## What is being asked
Below are lines of data; restate word for word those running from the line containing "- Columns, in" to the line containing "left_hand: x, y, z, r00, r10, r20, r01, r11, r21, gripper", inclusive, and no others.

## Exercise materials
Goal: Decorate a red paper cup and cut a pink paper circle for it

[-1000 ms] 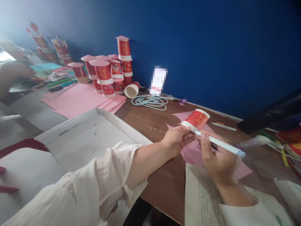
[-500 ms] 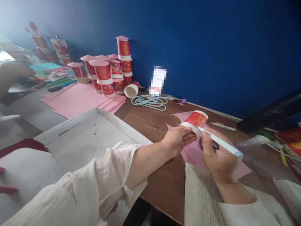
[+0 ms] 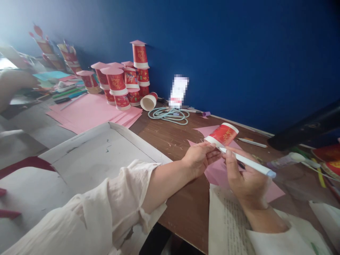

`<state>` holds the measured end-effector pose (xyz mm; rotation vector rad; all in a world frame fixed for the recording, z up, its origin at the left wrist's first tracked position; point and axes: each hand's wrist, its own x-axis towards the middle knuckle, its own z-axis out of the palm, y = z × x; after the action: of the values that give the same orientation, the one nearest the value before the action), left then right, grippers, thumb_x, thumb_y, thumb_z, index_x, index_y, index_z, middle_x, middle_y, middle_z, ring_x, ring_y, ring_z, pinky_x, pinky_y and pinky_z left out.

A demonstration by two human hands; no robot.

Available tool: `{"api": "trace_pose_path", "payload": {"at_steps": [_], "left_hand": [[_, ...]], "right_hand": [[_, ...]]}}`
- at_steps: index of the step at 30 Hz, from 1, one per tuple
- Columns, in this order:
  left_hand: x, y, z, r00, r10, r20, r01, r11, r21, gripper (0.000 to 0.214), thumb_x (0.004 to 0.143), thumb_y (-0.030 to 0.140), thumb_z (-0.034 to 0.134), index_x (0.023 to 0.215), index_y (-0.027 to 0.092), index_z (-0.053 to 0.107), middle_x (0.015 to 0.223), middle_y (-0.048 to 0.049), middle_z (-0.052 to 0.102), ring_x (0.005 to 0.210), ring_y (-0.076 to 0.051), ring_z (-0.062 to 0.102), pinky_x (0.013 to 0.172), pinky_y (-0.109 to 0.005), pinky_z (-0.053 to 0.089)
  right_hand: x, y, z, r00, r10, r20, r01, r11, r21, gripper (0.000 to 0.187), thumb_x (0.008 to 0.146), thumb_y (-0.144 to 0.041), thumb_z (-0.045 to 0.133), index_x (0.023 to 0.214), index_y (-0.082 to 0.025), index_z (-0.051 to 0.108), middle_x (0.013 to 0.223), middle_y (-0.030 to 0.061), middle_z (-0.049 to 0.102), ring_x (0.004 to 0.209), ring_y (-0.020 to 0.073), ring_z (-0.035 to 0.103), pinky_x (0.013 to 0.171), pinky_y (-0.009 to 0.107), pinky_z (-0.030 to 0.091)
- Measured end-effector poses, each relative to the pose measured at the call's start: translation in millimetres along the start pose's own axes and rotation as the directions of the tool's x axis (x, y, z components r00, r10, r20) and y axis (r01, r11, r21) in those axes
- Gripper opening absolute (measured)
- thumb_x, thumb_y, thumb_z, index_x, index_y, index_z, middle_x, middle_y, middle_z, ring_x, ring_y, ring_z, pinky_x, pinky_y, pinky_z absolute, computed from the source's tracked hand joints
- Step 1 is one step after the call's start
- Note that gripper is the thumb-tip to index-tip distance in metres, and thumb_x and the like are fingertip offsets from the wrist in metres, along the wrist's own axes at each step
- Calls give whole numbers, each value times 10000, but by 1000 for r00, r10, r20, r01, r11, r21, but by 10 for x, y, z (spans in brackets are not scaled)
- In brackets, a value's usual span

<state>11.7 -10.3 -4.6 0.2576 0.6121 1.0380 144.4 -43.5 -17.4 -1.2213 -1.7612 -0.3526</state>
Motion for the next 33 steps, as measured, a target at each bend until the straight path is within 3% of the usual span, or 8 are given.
{"api": "trace_pose_path", "payload": {"at_steps": [7, 17, 33], "left_hand": [[-7, 3, -4, 1000, 0, 9, 0, 1000, 9, 178, 898, 35, 514, 803, 97, 651, 785, -77, 698, 721, -119, 664, 946, -299, 523], [4, -7, 3, 1000, -5, 0, 5, 1000, 11, 172, 897, 36, 518, 828, 88, 667, 821, -91, 713, 738, -123, 675, 969, -313, 524], [1, -8, -2, 1000, -9, -9, 10, 1000, 10, 165, 890, 35, 534, 836, 84, 682, 809, -84, 712, 723, -122, 665, 968, -320, 518]], "right_hand": [[-1, 50, 19, 999, 38, 24, -37, 999, -23, 246, 951, -291, 558, 987, -132, 742, 898, 132, 778, 832, 257, 746, 754, 374, 586], [8, 100, 18, 1000, 7, -25, -8, 999, -45, 197, 932, -254, 602, 1011, -140, 743, 902, 116, 780, 835, 236, 750, 766, 336, 594], [-2, 112, 31, 999, 31, 22, -32, 999, 25, 219, 940, -277, 585, 1044, -154, 734, 889, 105, 775, 817, 228, 740, 764, 347, 585]]}}
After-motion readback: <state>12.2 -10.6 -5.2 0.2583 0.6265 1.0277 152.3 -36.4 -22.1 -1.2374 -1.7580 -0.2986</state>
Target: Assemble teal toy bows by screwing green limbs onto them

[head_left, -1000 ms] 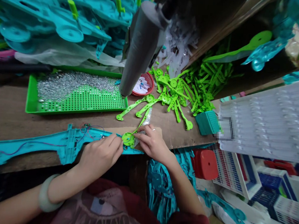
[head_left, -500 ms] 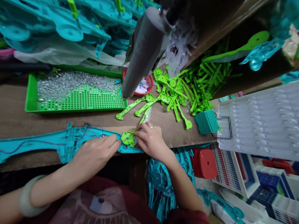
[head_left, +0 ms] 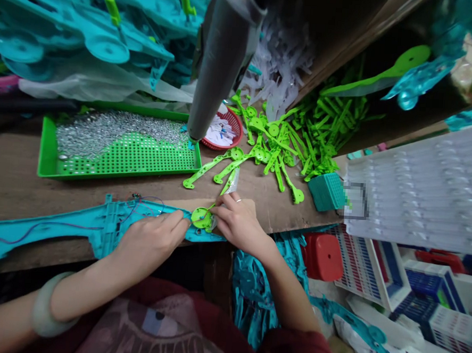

## Exercise response
- Columns, in this order:
  left_hand: x, y, z, r00, r10, r20, r01, r11, r21, gripper (0.000 to 0.214), thumb_x (0.004 to 0.143), thumb_y (-0.030 to 0.140), thumb_z (-0.034 to 0.134), index_x (0.023 to 0.215), index_y (-0.027 to 0.092), index_z (-0.053 to 0.107), middle_x (0.015 to 0.223), middle_y (-0.048 to 0.049), middle_z (-0.052 to 0.102), ring_x (0.005 to 0.210), ring_y (-0.076 to 0.051), ring_z (-0.062 to 0.102), pinky_x (0.013 to 0.172), pinky_y (-0.109 to 0.005), pinky_z (-0.053 to 0.089)

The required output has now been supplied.